**Assigned task**
In the listing below, a line holding "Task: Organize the" and a line holding "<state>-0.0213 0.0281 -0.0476" mark the range. Retype both exactly, with all lines between them.

**Input**
◆ ◆ ◆ ◆ ◆ ◆ ◆

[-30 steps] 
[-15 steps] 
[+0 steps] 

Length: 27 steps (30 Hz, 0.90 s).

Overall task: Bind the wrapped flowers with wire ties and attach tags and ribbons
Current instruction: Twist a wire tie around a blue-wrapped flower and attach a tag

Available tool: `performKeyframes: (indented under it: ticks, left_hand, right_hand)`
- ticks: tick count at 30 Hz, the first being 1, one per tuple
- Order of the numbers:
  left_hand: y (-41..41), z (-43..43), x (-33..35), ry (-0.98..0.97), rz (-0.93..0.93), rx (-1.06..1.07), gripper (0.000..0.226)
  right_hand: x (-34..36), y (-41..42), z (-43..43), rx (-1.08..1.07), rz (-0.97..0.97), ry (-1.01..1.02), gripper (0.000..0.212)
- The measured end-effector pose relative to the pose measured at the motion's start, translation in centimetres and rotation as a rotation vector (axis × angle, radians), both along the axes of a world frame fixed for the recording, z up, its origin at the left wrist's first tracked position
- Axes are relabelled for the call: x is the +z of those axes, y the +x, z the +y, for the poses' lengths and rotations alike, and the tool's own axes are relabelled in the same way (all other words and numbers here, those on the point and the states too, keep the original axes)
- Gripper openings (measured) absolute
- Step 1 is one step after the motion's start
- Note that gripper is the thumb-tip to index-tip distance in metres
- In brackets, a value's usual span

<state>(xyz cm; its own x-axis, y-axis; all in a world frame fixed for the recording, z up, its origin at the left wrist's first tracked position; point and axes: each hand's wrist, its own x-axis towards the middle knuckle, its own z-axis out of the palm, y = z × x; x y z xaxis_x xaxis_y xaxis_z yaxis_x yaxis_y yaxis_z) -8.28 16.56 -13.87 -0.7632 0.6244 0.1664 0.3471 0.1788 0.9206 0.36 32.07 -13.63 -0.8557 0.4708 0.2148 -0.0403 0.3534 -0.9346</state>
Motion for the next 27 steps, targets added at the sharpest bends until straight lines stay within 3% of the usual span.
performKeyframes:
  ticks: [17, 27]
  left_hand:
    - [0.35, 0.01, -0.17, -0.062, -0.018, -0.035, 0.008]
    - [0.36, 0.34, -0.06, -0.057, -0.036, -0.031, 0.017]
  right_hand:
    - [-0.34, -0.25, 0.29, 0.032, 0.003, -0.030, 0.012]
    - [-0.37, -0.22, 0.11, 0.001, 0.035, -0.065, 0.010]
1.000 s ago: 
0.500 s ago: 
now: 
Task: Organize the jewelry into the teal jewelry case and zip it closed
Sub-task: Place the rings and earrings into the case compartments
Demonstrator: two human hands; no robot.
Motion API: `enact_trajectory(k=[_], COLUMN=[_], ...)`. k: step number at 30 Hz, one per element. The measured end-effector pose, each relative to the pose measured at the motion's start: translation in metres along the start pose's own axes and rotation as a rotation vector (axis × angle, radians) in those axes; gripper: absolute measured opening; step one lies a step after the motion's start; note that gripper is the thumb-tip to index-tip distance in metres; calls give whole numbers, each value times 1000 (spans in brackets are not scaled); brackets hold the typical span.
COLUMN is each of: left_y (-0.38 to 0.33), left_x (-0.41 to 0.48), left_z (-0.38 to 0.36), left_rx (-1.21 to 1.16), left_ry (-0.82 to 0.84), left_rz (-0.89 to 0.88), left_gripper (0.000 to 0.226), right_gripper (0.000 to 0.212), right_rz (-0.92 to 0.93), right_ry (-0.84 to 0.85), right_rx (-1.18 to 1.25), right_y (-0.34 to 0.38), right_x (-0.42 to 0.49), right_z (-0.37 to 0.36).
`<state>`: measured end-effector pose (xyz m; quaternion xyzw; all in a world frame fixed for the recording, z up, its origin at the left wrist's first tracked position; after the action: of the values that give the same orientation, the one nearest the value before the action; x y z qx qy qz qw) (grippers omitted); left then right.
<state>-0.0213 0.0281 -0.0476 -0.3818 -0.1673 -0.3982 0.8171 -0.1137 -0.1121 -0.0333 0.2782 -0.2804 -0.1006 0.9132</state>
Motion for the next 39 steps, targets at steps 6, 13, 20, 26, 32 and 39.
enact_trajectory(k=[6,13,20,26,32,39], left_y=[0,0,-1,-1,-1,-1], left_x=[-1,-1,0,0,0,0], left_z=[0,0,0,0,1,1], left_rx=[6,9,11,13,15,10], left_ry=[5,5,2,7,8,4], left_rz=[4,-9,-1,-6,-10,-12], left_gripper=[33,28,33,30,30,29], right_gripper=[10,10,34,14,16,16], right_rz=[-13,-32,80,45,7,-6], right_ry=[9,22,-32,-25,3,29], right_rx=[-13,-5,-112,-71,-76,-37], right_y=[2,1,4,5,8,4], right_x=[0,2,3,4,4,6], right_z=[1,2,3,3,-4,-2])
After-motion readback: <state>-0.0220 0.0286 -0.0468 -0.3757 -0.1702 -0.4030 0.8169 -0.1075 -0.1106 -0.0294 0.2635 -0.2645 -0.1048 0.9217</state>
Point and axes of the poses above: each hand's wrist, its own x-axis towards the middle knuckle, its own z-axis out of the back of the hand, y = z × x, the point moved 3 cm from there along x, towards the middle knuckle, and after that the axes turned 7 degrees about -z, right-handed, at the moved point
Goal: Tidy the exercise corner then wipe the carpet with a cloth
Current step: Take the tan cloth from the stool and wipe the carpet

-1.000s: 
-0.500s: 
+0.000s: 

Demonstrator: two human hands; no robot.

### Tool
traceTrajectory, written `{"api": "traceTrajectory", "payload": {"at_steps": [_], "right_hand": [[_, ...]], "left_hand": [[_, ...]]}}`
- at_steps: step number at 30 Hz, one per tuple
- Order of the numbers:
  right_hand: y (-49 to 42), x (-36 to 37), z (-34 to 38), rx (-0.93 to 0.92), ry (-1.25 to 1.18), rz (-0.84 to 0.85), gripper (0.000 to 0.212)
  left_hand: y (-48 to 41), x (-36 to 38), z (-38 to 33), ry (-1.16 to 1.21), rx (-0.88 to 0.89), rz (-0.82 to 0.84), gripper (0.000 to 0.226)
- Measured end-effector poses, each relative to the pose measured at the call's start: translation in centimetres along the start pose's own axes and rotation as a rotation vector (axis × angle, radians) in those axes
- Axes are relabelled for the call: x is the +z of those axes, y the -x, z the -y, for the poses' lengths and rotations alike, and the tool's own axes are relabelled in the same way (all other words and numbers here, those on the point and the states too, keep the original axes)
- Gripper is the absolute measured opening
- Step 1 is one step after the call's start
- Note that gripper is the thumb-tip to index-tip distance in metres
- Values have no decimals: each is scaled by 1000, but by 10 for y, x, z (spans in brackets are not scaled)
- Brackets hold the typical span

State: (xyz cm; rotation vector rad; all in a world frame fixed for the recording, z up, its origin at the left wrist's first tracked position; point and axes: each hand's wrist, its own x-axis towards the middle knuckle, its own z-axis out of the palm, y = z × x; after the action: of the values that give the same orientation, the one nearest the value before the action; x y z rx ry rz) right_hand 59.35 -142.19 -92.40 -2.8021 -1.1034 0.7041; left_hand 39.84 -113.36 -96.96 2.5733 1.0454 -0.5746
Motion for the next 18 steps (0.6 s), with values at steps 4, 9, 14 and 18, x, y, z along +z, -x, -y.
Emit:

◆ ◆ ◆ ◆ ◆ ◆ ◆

**Response below**
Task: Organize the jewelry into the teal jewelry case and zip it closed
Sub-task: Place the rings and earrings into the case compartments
Demonstrator: two human hands; no robot.
Motion API: `enact_trajectory(k=[_], COLUMN=[_], ...)`. k: step number at 30 Hz, one per element. The measured end-effector pose, each relative to the pose measured at the motion's start: translation in metres along the start pose's own axes and rotation as a rotation vector (axis × angle, radians) in those axes; gripper: absolute measured opening; step one lies a step after the motion's start; note that gripper is the thumb-tip to index-tip distance in metres; calls give whole numbers, each value times 1000 (spans in brackets are not scaled); brackets hold the typical span.
COLUMN is each of: left_y (-0.38 to 0.33), left_x (-0.41 to 0.48), left_z (-0.38 to 0.36), left_rx (-1.21 to 1.16), left_ry (-0.82 to 0.84), left_rz (-0.89 to 0.88), left_gripper (0.000 to 0.226), right_gripper (0.000 to 0.212), right_rz (-0.92 to 0.93), right_ry (-0.84 to 0.85), right_rx (-1.18 to 1.25), right_y (-0.34 to 0.38), right_x (-0.42 to 0.49), right_z (-0.37 to 0.36).
`<state>`: measured end-effector pose (xyz m; quaternion xyzw; all in a world frame fixed for the recording, z up, its origin at the left wrist's first tracked position; after the action: of the values that give the same orientation, the one nearest the value before the action; x y z qx qy qz qw) (grippers omitted); left then right.
<state>-0.0213 0.0281 -0.0476 -0.3818 -0.1673 -0.3982 0.8171 -0.1137 -0.1121 -0.0333 0.2782 -0.2804 -0.1006 0.9132</state>

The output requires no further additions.